Figure 34. Schematic representation of mammalian MAM with some of the proteins localized at the contact site. GRP75 (blue) bridges the gap between IP3R and VDAC [200]. (Source: xxxxx://xxxxxxxxxxxxxxxxxx.xxxxxxxxx.xxx/0000/00/00/xxxxxxxxxxxx-xx- mitochondria-part-1/)
To investigate the lipid composition of highly purified mitochondria, lipid extracts were partitioned into organic and aqueous phases. The analysis of organic phases performed by HPTLC revealed the prevalence of phospholipids species (PE, PC, SM, CL, PI, PS), as previously demonstrated in mitochondria deriving from different tissue types [201]. We detected also cholesterol and glycosphingolipids such as GalCer and gangliosides, that are generally assumed to be localized primarily (approx. 80%) in the plasma membrane [202]. Since we did not find reliable information about lipid composition of human brain mitochondria, we compared our data to those obtained from mouse brain mitochondria (Tab. 3) and noticed that the ratio between various molecules was very similar. Nevertheless, in
this study [169] gangliosides were found only in trace and other glycosphingolipids were not detected. Instead, Xxxxxxx and co-workers reported a variable subcellular localization of glycosphingolipids: interestingly, both anti-GalCer and monoclonal antibody A2B5, which binds polysialogangliosides, localized to mitochondria
[203] in a wide variety of cell types. Moreover, TLC analyses of rat liver membranes revealed that gangliosides were present in mitochondria and endoplasmic reticulum as well [202]. Indeed, we can assume that the amount of gangliosides in our mitochondrial fractions could not be explained by contamination by plasma membrane, since our analyses showed no significant contamination. Furthermore, total homogenate ganglioside compositions is not similar [204], on a percent basis, to the pattern we detected in aqueous phases.

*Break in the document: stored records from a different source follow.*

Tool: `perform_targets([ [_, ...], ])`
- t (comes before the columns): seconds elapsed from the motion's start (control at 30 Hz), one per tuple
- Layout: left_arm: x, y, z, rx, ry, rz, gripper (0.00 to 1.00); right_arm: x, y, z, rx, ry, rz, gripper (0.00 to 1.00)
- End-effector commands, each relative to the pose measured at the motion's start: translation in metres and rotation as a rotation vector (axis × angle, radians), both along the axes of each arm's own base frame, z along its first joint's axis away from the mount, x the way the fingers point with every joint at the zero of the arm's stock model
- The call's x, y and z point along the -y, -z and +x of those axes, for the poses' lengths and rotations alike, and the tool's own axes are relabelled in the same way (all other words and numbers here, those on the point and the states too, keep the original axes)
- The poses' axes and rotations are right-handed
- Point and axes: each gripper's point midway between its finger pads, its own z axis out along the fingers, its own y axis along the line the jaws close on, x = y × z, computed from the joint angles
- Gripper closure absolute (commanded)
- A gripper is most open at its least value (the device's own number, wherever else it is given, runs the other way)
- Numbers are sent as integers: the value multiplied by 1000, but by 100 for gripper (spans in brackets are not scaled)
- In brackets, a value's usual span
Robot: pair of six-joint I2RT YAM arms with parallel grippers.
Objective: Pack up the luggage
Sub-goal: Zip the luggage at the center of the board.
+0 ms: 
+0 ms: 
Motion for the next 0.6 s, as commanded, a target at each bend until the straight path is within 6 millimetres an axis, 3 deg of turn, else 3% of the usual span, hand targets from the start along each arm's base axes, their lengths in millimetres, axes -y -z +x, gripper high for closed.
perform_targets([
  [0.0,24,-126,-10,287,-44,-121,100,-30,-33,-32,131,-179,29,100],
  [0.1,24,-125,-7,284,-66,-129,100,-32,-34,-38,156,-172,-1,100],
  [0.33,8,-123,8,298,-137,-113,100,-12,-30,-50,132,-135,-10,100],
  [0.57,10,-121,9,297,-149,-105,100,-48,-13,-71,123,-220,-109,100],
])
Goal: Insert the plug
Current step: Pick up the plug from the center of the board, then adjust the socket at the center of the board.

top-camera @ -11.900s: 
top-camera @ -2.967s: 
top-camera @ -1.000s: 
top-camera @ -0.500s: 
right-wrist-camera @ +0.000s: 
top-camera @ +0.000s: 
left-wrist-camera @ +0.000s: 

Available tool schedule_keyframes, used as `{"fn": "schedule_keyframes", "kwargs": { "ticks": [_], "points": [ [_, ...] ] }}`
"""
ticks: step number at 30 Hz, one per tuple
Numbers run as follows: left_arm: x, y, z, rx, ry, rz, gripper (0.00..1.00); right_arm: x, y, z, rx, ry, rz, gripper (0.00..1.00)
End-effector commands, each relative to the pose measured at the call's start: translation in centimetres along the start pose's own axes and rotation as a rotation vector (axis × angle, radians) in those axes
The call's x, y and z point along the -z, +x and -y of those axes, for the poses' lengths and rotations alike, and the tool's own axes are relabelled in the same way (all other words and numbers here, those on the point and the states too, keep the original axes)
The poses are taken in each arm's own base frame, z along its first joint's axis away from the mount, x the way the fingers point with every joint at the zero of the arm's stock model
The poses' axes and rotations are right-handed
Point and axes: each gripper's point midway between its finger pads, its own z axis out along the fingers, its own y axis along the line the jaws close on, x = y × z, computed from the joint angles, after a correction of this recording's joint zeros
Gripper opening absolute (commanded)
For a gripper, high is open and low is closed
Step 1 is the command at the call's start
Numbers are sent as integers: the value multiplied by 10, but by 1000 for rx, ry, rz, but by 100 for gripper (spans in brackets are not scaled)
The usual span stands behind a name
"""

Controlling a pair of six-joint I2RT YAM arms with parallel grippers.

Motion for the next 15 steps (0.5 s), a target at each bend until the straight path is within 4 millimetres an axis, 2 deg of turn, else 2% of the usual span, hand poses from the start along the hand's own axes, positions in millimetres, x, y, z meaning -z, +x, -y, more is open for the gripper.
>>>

Finally, we conducted a pilot study of how mitochondria lipid composition may change in human aging, and noticed relevant differences as below explained. Indeed, we saw a visible decrease of SM and neutral glycolipids in the older subject compared to younger subject. PE and PC remained basically constant, but we observed a different phospholipid distribution pattern between the two subjects and a substantial loss of cholesterol content in mitochondria through human brain aging. It has to be underlined that mitochondrial phospholipids are critical throughout the autophagic process, from initiation and phagophore formation to elongation and fusion with endolysosomal vesicles [205], so it is convincing that the alteration of phospholipids species in brain aging could lead to neurodegeneration. Furthermore, it is known that cholesterol plays a key role in maintaining the membrane lipid bilayer architecture by regulating the mobility of phospholipids [206], and it is important to remark that the cholesterol content in human gray matter was reported to decrease in the oldest age group [207].